Detection Strategies
- Inspect web server and reverse proxy logs for POST requests to /api/extensions/delete and correlate the source IP with expected administrative clients.
- Monitor filesystem audit events for recursive directory removals targeting the SillyTavern extensions path.
- Alert on any access to the /api/extensions/ route from non-localhost sources when the application is intended to run only on loopback.
Monitoring Recommendations
- Forward SillyTavern application and access logs to a centralized log platform for retention and querying.
- Establish a baseline of normal extension management activity and alert on deviations such as bulk deletions.

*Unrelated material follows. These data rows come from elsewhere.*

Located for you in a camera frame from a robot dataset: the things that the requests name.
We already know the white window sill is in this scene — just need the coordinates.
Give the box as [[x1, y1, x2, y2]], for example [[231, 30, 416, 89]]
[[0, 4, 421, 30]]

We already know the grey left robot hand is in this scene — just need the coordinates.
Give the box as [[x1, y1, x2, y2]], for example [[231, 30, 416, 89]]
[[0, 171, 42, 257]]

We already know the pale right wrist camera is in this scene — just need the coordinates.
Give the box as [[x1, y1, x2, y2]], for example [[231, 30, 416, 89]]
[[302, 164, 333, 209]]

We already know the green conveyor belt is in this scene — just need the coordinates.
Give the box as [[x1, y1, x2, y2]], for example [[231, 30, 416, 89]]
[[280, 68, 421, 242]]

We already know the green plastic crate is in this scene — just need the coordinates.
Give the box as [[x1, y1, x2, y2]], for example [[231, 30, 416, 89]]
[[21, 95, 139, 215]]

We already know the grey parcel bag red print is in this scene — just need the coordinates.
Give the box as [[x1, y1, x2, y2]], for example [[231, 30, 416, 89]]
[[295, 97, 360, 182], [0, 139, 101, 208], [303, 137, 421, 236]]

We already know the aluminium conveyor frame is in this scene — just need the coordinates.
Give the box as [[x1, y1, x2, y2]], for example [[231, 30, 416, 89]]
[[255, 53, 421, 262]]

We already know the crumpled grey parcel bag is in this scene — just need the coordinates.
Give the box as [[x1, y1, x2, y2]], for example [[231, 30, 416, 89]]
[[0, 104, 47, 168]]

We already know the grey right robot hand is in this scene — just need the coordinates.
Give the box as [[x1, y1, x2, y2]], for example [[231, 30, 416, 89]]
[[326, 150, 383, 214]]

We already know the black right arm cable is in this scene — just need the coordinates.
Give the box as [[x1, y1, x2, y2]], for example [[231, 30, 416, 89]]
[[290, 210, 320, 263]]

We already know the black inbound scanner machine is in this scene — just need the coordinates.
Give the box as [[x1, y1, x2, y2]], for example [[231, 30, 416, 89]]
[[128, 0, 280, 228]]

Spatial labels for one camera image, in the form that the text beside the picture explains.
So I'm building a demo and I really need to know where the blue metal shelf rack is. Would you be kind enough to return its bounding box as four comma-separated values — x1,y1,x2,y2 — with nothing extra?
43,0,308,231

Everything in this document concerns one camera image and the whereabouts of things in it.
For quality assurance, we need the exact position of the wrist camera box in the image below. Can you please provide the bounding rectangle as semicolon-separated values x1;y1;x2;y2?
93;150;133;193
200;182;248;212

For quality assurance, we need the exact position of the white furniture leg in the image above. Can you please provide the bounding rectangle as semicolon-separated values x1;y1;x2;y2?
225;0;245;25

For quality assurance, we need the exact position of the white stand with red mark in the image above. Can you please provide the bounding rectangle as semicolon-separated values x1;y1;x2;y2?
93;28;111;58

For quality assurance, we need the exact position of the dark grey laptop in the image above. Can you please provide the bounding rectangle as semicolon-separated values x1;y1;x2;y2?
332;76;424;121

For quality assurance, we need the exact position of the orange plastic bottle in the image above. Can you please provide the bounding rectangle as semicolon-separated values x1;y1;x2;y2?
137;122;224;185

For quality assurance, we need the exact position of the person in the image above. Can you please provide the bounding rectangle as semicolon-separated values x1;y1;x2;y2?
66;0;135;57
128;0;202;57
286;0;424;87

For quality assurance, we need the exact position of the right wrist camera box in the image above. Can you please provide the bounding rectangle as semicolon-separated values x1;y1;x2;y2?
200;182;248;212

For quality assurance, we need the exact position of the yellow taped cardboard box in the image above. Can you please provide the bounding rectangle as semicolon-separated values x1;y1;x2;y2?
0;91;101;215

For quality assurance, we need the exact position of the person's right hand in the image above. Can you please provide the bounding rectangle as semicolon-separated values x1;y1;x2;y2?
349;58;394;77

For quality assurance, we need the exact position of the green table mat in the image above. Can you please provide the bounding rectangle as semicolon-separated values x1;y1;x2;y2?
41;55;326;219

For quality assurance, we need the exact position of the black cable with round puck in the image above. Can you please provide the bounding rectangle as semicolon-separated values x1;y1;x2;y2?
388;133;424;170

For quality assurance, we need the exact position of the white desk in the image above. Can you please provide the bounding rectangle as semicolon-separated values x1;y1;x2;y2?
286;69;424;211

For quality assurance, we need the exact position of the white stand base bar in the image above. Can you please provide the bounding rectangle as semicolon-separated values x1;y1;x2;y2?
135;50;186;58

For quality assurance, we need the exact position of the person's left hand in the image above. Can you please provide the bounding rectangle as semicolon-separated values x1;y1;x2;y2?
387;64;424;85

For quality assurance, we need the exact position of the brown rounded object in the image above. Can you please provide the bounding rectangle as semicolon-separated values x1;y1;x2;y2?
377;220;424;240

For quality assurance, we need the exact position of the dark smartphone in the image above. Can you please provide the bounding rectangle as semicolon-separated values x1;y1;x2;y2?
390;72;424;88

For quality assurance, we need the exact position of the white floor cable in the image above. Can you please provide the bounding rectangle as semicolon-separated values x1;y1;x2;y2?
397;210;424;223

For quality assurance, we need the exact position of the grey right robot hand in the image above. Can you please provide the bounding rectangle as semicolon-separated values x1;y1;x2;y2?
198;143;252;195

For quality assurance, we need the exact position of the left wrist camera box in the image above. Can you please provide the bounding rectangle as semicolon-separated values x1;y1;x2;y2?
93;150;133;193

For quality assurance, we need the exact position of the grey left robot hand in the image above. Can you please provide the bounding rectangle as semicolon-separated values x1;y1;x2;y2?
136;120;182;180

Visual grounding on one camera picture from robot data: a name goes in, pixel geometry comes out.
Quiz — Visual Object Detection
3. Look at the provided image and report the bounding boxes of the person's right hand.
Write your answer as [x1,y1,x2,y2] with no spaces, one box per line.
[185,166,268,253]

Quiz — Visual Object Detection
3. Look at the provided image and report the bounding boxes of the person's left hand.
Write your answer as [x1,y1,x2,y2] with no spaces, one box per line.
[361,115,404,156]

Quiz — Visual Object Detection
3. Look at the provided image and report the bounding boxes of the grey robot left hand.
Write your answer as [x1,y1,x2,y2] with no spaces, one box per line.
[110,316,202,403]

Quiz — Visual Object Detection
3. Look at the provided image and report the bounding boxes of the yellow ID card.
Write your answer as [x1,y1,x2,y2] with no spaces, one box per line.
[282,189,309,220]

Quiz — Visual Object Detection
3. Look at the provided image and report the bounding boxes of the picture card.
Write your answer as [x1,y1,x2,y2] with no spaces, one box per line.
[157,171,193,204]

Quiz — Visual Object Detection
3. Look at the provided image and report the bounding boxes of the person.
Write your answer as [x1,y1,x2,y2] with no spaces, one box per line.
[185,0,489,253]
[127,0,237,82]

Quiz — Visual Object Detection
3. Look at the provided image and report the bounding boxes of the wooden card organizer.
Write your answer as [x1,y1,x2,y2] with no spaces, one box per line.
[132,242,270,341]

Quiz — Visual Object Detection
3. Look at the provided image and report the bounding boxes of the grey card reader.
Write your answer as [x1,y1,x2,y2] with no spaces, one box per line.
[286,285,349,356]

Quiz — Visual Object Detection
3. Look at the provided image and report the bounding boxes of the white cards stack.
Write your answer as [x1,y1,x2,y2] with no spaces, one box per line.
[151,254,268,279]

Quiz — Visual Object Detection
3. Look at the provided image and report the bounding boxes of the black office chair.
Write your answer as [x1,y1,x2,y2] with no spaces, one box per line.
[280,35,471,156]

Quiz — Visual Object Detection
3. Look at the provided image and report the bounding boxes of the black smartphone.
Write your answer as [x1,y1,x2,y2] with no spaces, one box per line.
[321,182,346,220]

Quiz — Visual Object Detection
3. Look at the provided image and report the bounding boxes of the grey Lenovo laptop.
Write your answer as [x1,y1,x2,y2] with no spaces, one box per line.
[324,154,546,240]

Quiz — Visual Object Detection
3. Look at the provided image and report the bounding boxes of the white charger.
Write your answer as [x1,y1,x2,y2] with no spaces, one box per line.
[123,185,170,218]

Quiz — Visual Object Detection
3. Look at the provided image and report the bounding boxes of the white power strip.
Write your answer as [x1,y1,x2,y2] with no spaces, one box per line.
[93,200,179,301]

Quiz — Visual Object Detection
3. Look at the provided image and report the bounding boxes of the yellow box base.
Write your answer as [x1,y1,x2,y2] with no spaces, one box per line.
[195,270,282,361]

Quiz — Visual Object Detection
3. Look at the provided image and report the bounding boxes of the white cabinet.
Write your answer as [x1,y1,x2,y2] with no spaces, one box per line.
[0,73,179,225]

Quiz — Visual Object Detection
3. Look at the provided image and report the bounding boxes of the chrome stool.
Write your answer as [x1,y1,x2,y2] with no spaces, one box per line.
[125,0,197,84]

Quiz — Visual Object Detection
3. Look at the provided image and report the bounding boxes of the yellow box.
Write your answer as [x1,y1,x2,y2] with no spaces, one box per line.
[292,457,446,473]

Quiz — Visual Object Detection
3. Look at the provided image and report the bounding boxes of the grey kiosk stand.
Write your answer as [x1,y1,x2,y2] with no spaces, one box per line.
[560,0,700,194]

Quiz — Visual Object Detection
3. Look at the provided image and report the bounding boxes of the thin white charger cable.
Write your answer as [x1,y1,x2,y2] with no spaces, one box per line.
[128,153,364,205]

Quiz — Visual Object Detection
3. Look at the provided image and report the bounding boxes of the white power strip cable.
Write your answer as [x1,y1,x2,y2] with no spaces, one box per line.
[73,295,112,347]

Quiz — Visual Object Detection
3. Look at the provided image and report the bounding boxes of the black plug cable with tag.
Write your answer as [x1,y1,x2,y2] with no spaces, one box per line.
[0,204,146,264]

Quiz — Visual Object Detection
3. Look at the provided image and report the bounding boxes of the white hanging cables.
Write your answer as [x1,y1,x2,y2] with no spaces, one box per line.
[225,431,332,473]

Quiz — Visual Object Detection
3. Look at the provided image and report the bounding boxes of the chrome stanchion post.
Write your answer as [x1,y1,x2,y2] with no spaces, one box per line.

- Track network exposure of SillyTavern instances and flag listeners bound to non-loopback interfaces.
How to Mitigate CVE-2026-44650
Immediate Actions Required
- Upgrade SillyTavern to version 1.18.0 or later, which contains the fix for this vulnerability.
- Restrict network access to the SillyTavern listener to 127.0.0.1 until the upgrade is applied.
- Enable SillyTavern's basic or whitelist authentication features if the instance must remain reachable on a network.
- Back up the user extensions directory so that any successful deletion can be restored.
Patch Information
The SillyTavern maintainers fixed the issue in version 1.18.0. The patch hardens the validation of the extensionName parameter so that relative path tokens such as . and .. are rejected before any filesystem operation is performed. Refer to the SillyTavern GitHub Security Advisory GHSA-886q-f44j-h6wh for the official advisory.
Workarounds
- Bind the SillyTavern process to the loopback interface and require users to connect through an authenticated reverse proxy or SSH tunnel.
- Configure host-based firewall rules to block inbound access to the SillyTavern port from untrusted networks.
- Run SillyTavern under an account with limited filesystem permissions so the impact of an exploited delete is contained.
# Configuration example: restrict SillyTavern to loopback in config.yaml
listen: false
listenAddress:
ipv4: 127.0.0.1
ipv6: "::1"
basicAuthMode: true
basicAuthUser:
username: "admin"
password: "<set-a-strong-password>"
Disclaimer: This content was generated using AI. While we strive for accuracy, please verify critical information with official sources.